▶ **About this task**: Go over the data and copy out each line with "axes" in it.

▶ **Source material**:

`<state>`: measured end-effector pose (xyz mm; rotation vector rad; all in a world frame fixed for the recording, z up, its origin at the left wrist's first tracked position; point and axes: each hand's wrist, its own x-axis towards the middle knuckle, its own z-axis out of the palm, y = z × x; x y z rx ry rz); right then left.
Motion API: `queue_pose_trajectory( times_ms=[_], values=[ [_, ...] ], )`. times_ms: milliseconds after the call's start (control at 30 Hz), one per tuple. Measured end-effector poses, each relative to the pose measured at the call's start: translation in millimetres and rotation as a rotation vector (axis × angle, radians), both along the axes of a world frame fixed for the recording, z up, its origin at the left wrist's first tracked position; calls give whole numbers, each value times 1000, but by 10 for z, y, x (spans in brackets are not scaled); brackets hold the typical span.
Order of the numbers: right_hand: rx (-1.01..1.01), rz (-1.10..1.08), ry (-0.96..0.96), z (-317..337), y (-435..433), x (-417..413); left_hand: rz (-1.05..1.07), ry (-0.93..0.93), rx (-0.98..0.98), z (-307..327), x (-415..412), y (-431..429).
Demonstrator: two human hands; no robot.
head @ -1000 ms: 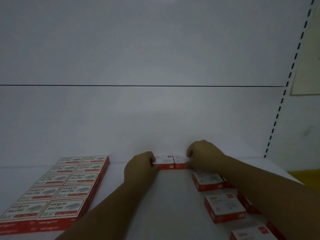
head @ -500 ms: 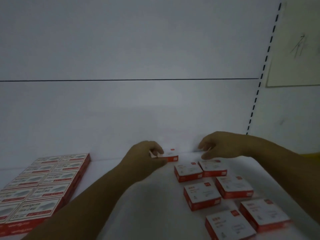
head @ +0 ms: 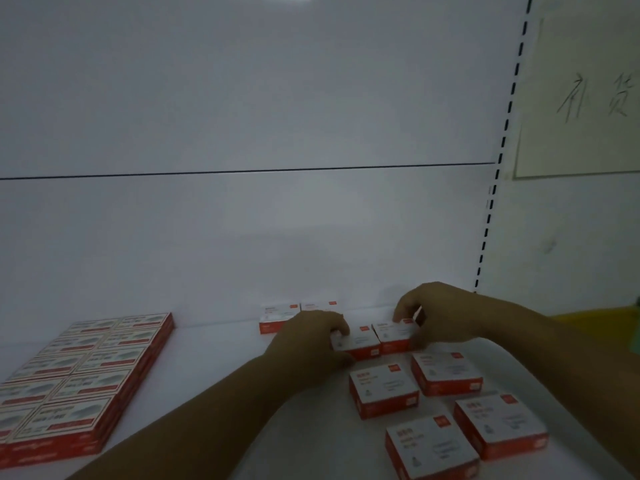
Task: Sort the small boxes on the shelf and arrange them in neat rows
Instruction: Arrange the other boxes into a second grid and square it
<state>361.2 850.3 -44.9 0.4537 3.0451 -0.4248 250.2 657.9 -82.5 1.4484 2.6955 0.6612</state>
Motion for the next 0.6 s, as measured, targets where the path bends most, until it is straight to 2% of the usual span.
queue_pose_trajectory(
  times_ms=[133,267,467,600],
  values=[
    [43,88,28,-42,-206,-112,84,89,-59,40,-148,-413],
    [100,140,87,-112,-490,-328,140,118,5,1,-272,-750],
    [214,189,187,-173,-679,-533,198,115,65,-94,-414,-806],
    [227,186,185,-207,-686,-557,221,158,15,-158,-483,-730]
  ],
)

▶ **Answer to this exercise**:
`<state>`: measured end-effector pose (xyz mm; rotation vector rad; all in a world frame fixed for the recording, z up, its origin at the left wrist's first tracked position; point and axes: each hand's wrist, its own x-axis towards the middle knuckle, its own z-axis out of the palm, y = z × x; x y z rx ry rz); right then left.
Motion API: `queue_pose_trajectory( times_ms=[_], values=[ [_, ...] ], )`. times_ms: milliseconds after the call's start (control at 30 Hz), one per tuple. Measured end-effector poses, each relative to the pose measured at the call's start: translation in millimetres and rotation as a rotation vector (axis × angle, radians), both along the axes of a world frame fixed for the recording, z up, its origin at the left wrist's first tracked position; calls give whole numbers, each value times 1000, but by 10 for z, y, x (spans in brackets are not scaled); brackets hold the typical span.

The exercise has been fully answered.